C’est avec un grand plaisir non dissimulé que l’on retrouve cette grande autrice de littérature française, discrète et besogneuse, Marie-Hélène Lafon avec un nouvel opus intitulé Les sources, qui fait figure d’événement dans cette rentrée littéraire d’hiver.
A l’instar de Pierre Michon ou d’un Pierre Bergounioux, elle écrit dans cette lignée de récit mâtiné de terroir littéraire, un texte court mais qui en dit long entre les lignes. Le livre aurait pu s’appeler racine ou origine, Les sources narre la vie d’une famille qui s’installe dans une vieille maison du sud de la France, le Cantal ou un endroit similaire, une campagne un peu perdue, aujourd’hui on dirait une périphérie.
Dans une première partie, nous sommes dans les années 60, une femme nous raconte une vie. Son installation avec son compagnon dans cette ferme qui demande effort et sueur pour l’entretenir et donner de quoi se nourrir. Puis tout va trop vite. Mariage dont elle garde un souvenir honteux, puis trois enfants successifs nés sous césarienne, la douleur du corps, la fatigue. Et puis lui se transforme, il durcit, devient plus sec, violent. Elle repense à sa vie d’avant et ce qu’elle a maintenant. L’homme devient de plus en plus orageux, les coups commencent à tomber. Elle décide de sauver sa vie et ses enfants et demande l’impensable à l’époque, le divorce. Inimaginable, elle subit l’opprobre de cette décision.

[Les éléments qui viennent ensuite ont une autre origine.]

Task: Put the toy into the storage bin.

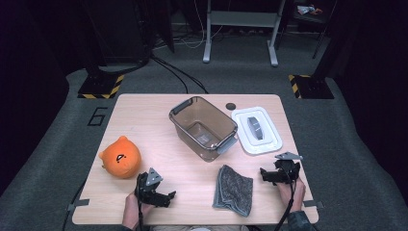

Dans une seconde partie l’homme revient sur ses fautes mais c’est trop tard. Entre mauvaise foi et éducation patriarcale surannée, il pense qu’il a agit comme il a pu. Il déteste son fils qu’il trouve mièvre parce qu’il est trop proche de sa mère. Seul compte sa ferme et parfois des coups de sang surgissent…
Comme troisième partie, en 2021, Claire se souvient de tout ça. Elle ose à peine franchir le seuil de la porte de sa maison d’enfance qui doit être vendue après la succession. Les souvenirs comme une source affluent. Cette mère courageuse et aimante, ce père fautif.
En une centaine de pages Marie Hélène Lafon raconte tout cela et un plus encore, entre les lignes. Les silences sont des paroles, la concision comme marque de fabrique de l’autrice qui développe un texte limpide sur les thèmes de la famille, les liens sociaux entre les hommes et les femmes, radioscopie d’une famille de l’époque pas si éloignée de nous.